Music Organizations Turn to the Internet for Performance Possibilities During the Quarantine

With theaters and concert halls darkened, local arts organizations have decided to put their product online. Last week I responded to an invitation from Los Angeles Opera—it simply appeared in my always overflowing email inbox one morning—to listen to an afternoon recital online that would feature two young singers from the company.

Raúl Prieto Ramiz, San Diego Civic Organist [photo (c.) Robert Lang]

LA Opera at Home is a smartly-produced, easily accessed mode that suggests that singers and their adept accompanist have simply stopped by your spacious living room—with its well-tuned grand piano, of course—to serenade you with a sampling of art songs and arias from their personal repertory. On Wednesday, March 18, soprano Alasha Fox and tenor Robert Stahley, accompanied by pianist Brendon Shapiro, streamed a joint recital that included Fox’s ravishing songs by Richard Strauss, H. T. Burleigh, and Samuel Barber, while Stahley offered a portion of a Robert Schumann song cycle and Henri Duparc’s sensual “Phidylé.

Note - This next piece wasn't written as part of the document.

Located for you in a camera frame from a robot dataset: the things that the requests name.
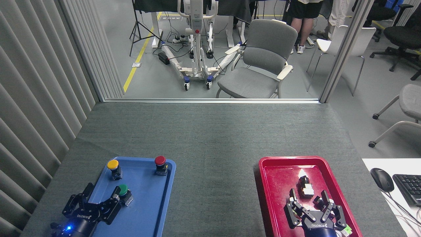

This series, easily accessed from the L.A. Opera website, is produced weekly by Los Angeles Opera, and this afternoon, March 25, soprano Erica Petrocelli and pianist Louis Lohraseb gave another joint vocal and piano program that included keyboard music by J.S. Bach and songs by the contemporary American composer Jake Heggie, whose operas have proved popular with San Diego Opera. At this time, these recitals and two others from last week are still available on the company’s website.

Although San Diego Opera has a significant number of its productions stored in its library, according to Director of Communications Edward Wilensky, the costs involved to broadcast or stream these operas in any format would be prohibitive. But the company, along with several other American opera companies, will participate in a series of pre-performance talks appended to nightly online streaming of productions by New York’s Metropolitan Opera. Nicholas Reveles, San Diego Opera’s longtime Education Director, will give such a talk prior to the April 5 broadcast of the Met’s production of Norma by Vincenzo Bellini.

Approaching the one-year anniversary of opening the Conrad Prebys Performing Arts Center, the La Jolla Music Society (LJMS) is feeling the loss of presenting music in their two new stellar halls. But at noon this Friday, March 27, the organization is presenting Spanish classical guitarist Pablo Sainz Villegas in their Digital Concert Hall through the society’s Facebook page. Sainz last performed for the LJMS at The Conrad in December 2019.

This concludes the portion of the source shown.